*Task goal*: In the data below, which lines hold "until"? Copy every one.

*Records shown*:
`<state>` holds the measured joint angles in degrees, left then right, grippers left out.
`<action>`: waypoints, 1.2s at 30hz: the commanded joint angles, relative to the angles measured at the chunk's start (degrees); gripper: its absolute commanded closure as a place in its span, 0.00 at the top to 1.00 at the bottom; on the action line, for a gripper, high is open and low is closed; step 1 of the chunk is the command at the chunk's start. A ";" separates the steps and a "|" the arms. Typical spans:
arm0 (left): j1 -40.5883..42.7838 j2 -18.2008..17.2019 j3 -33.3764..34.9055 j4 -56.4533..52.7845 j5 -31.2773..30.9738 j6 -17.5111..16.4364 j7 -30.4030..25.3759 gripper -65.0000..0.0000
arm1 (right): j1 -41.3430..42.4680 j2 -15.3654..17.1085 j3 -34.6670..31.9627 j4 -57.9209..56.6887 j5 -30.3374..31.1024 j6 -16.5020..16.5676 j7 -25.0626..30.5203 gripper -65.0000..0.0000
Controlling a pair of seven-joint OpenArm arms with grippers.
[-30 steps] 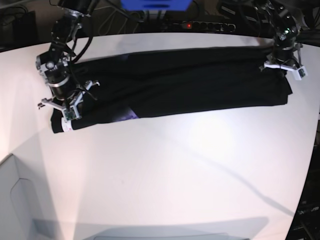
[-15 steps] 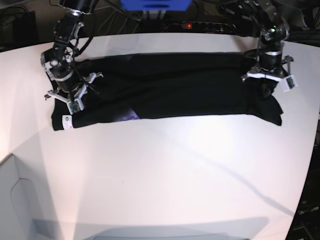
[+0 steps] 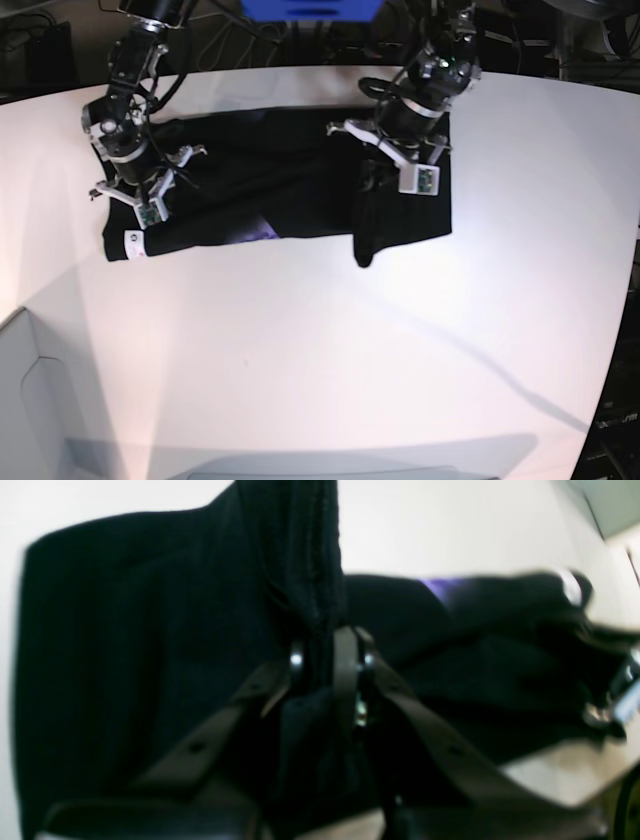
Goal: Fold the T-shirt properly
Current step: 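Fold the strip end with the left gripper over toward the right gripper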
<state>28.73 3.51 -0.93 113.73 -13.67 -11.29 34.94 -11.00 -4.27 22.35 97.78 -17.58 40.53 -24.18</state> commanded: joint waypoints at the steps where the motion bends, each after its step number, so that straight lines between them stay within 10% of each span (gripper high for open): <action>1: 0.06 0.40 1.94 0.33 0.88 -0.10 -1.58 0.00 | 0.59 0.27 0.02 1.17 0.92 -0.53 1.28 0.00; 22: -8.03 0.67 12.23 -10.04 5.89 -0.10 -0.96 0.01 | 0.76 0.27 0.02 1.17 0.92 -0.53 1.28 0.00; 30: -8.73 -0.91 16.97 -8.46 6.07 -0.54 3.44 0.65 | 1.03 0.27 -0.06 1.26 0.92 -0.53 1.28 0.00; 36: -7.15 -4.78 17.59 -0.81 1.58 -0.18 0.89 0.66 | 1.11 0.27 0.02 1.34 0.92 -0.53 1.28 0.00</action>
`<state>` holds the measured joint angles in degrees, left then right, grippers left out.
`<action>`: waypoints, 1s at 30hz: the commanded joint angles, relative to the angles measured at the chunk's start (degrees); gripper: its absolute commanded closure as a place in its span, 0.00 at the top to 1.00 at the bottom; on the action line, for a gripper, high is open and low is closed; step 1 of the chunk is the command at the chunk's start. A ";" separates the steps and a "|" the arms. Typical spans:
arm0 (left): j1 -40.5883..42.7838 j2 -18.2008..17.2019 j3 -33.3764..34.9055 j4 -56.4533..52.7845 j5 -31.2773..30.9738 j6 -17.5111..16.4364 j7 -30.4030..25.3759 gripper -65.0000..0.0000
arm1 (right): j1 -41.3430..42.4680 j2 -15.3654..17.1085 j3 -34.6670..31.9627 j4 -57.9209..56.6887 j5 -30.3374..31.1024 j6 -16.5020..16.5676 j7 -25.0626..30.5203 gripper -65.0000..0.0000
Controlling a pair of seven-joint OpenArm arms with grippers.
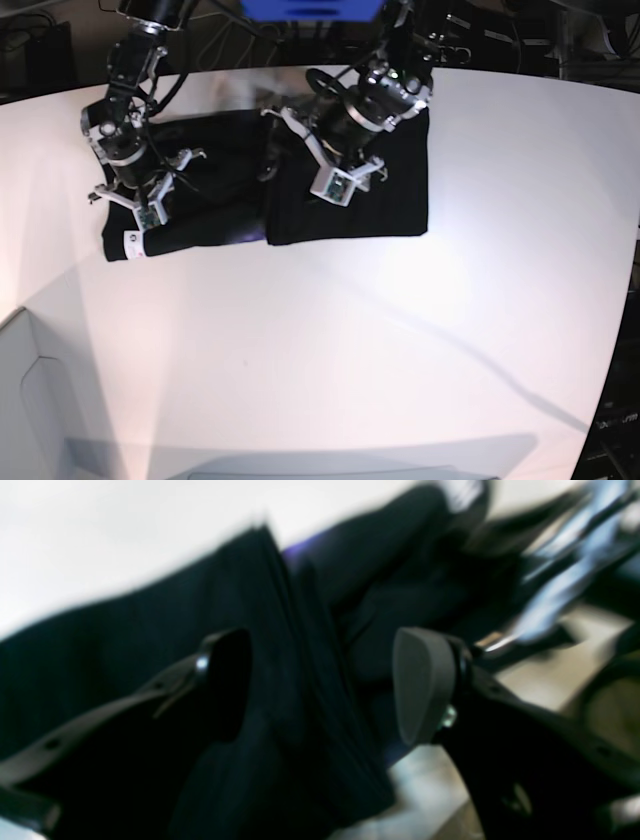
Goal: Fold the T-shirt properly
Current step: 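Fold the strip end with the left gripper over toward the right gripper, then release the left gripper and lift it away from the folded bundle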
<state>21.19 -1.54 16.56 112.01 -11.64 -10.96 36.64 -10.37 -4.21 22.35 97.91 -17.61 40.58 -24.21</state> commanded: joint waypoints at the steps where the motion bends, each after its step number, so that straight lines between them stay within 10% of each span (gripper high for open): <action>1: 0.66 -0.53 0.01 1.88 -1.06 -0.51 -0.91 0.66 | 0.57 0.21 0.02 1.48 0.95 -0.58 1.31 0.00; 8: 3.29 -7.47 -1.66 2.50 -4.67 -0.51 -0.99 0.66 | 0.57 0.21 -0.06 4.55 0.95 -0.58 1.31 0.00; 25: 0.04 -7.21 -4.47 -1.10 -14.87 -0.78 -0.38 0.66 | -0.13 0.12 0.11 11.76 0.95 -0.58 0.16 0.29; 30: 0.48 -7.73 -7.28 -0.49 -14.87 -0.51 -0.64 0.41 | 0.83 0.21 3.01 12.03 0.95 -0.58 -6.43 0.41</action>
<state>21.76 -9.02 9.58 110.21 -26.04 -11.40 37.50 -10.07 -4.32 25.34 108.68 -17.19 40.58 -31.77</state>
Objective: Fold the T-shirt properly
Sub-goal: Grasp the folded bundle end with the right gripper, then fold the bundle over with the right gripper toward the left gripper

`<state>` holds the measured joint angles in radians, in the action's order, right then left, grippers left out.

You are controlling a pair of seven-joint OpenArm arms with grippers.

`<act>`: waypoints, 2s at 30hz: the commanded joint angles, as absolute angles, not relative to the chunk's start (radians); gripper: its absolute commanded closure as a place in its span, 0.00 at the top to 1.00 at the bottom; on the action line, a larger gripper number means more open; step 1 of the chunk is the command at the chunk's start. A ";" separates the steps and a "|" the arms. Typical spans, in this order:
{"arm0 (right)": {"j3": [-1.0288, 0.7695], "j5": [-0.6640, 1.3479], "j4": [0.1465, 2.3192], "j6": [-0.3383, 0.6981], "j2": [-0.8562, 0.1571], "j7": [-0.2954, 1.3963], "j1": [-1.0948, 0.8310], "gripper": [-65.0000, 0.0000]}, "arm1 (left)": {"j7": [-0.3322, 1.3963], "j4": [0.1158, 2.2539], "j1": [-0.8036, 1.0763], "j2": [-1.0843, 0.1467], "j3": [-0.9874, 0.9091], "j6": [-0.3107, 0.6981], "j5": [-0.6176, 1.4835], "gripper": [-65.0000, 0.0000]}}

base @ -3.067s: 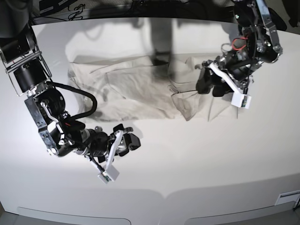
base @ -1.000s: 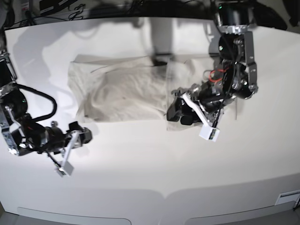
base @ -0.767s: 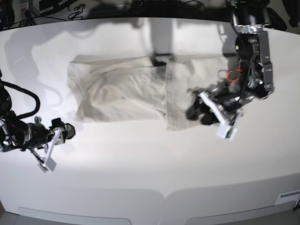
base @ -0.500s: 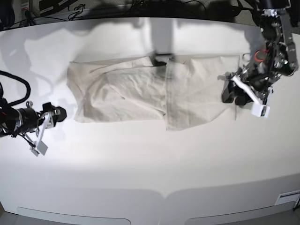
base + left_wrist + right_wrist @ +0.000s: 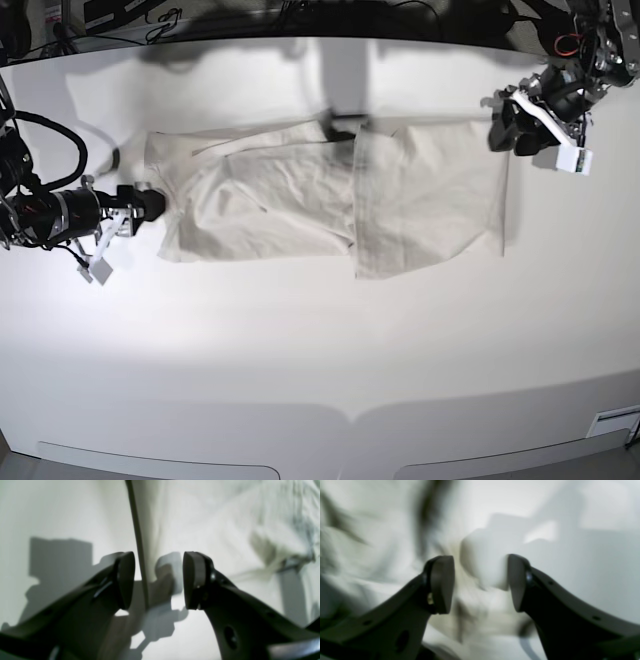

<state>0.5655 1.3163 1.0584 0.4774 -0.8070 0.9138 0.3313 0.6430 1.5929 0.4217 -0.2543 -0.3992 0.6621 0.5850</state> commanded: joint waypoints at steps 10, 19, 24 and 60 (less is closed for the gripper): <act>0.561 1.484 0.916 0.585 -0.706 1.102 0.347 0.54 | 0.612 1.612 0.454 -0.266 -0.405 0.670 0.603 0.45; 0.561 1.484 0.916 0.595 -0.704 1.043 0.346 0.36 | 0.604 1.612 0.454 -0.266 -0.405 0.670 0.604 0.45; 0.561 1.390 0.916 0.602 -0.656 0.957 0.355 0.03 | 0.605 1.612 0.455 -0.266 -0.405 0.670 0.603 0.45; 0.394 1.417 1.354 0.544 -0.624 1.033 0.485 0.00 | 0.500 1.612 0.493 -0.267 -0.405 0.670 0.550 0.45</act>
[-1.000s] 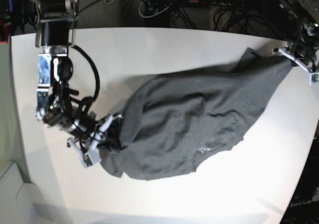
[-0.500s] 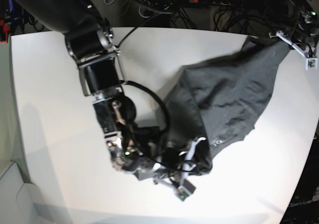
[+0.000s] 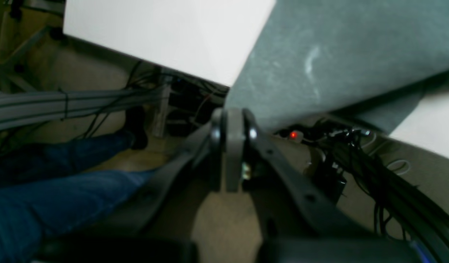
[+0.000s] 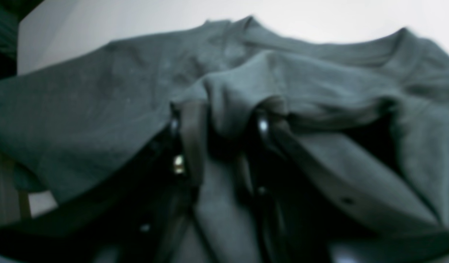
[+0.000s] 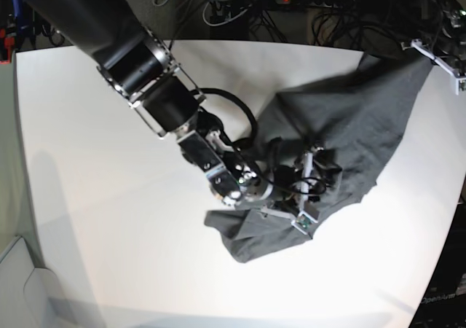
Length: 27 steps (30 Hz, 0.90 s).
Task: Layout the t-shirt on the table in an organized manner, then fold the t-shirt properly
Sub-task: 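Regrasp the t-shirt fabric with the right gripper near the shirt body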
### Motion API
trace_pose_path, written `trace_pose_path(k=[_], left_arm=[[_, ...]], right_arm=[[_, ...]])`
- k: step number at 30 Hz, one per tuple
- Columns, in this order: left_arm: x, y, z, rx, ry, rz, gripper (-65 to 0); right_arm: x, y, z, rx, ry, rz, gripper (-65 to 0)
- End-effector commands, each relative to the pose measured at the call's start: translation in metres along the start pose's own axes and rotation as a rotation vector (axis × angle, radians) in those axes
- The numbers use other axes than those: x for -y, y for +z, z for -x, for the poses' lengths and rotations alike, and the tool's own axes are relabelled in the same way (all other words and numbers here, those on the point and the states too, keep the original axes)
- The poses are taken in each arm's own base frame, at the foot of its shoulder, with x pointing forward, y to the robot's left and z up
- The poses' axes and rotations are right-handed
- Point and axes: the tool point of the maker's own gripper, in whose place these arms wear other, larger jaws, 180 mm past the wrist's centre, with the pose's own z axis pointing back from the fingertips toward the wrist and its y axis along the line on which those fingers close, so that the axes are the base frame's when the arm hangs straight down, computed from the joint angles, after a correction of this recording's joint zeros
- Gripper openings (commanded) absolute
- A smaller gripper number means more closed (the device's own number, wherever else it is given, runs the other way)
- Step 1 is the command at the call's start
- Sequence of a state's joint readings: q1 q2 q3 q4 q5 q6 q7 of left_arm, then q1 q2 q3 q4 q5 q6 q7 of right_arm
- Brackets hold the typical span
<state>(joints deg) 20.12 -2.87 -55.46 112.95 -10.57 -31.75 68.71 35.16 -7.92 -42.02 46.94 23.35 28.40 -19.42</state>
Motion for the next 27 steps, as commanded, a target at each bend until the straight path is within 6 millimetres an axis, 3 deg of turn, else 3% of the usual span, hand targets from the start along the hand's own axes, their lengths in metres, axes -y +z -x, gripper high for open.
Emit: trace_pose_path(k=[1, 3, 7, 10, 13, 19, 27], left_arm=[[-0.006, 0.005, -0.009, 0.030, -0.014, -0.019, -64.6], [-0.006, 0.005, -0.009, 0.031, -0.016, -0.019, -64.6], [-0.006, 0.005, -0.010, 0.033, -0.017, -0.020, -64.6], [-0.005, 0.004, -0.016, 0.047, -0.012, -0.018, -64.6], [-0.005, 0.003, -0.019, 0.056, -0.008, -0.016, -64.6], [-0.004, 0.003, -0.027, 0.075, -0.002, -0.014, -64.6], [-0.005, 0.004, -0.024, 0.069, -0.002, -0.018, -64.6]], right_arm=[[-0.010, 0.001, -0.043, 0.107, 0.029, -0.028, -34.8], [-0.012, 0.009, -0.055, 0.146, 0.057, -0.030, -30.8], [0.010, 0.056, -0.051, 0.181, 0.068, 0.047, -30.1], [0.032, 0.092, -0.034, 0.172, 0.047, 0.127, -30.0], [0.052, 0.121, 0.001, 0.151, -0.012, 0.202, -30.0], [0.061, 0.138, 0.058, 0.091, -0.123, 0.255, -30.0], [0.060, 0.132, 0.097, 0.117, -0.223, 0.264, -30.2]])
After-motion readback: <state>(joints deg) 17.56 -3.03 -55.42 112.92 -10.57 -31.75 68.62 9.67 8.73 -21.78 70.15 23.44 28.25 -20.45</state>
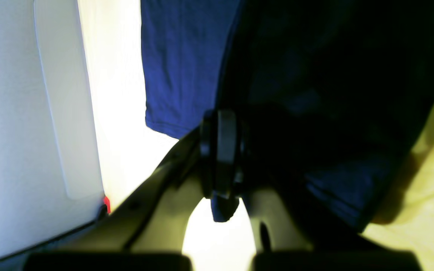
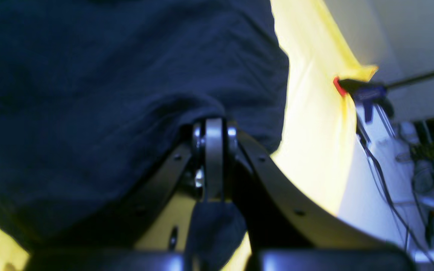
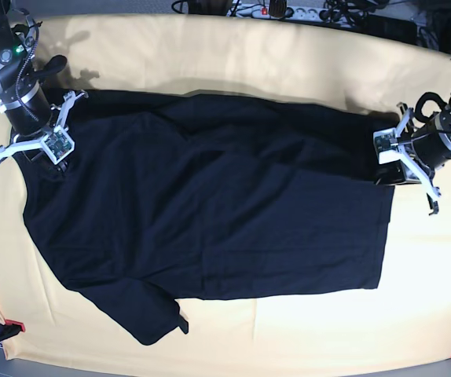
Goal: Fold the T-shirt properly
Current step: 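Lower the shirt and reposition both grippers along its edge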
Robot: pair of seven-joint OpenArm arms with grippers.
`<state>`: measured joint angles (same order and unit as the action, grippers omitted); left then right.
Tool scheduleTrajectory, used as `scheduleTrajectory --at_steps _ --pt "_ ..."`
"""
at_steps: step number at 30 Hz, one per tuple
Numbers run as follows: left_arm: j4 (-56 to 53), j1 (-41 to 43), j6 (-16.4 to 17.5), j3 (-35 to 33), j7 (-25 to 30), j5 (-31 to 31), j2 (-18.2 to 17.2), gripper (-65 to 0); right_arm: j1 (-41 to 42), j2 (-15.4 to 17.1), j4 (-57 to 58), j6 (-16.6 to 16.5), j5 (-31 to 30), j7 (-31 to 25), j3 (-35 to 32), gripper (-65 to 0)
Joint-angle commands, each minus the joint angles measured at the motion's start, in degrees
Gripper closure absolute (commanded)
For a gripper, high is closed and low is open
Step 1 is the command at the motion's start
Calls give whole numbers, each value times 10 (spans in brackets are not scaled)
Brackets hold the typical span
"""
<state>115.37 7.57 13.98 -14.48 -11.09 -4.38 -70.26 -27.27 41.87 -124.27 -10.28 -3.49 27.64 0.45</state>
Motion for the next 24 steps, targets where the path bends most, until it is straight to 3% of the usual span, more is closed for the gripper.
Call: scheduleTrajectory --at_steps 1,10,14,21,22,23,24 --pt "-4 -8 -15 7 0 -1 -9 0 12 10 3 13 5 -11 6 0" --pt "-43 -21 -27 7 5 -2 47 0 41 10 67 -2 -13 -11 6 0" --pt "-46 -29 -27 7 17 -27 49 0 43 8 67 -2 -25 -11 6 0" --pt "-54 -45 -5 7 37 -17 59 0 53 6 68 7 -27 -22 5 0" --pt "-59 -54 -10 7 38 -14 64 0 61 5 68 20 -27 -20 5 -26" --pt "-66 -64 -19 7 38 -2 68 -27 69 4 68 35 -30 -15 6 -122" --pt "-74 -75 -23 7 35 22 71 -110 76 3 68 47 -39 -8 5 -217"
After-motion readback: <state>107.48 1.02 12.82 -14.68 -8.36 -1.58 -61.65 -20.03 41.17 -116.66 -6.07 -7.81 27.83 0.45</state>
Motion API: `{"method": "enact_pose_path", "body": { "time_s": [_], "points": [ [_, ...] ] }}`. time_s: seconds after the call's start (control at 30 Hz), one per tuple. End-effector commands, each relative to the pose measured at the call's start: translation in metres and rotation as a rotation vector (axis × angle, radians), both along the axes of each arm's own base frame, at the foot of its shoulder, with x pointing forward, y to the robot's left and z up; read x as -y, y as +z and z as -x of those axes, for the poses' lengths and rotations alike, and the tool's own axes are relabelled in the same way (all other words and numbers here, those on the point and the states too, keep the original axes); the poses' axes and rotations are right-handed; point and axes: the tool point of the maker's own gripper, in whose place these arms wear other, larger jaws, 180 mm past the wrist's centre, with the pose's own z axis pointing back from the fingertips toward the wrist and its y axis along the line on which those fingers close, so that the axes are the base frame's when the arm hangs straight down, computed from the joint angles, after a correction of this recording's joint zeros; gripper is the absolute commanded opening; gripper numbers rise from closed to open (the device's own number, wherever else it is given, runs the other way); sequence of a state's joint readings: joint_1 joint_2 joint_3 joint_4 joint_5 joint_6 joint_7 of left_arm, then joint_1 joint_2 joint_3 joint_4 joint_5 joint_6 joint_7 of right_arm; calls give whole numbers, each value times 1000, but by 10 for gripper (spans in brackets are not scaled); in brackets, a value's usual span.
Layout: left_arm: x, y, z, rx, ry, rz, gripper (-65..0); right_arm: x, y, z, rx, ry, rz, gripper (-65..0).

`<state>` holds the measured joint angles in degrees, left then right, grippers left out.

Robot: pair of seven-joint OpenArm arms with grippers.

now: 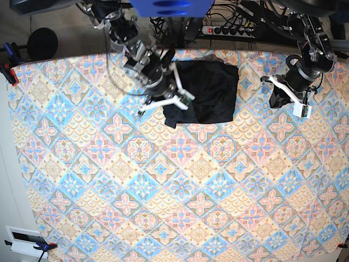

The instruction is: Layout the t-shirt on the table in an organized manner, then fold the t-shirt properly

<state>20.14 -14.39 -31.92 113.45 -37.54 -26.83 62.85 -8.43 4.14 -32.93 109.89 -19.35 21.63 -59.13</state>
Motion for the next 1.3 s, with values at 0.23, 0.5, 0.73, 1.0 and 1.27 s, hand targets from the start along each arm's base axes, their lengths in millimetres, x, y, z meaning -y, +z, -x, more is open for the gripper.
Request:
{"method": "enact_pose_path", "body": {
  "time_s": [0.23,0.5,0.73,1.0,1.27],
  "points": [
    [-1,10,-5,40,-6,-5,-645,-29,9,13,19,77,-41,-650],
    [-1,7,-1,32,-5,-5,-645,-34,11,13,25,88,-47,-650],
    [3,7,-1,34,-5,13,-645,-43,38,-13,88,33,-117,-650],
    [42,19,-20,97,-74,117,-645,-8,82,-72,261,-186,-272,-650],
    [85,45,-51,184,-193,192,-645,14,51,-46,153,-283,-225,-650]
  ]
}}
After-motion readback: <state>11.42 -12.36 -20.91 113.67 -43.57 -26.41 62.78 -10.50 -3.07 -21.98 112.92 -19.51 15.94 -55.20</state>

*Solution for this problem*:
Motion for the next 27 steps, as commanded, a target at each bend until the straight path is within 6 millimetres an axis, 3 deg of turn, else 3% of the usual span, hand targets from the start along the hand's own axes, their lengths in metres, axes -y +z -x, gripper high for open.
Motion for the next 24 steps, targets where the path bends most, until it is straight to 3% of the usual span, more is closed for the gripper.

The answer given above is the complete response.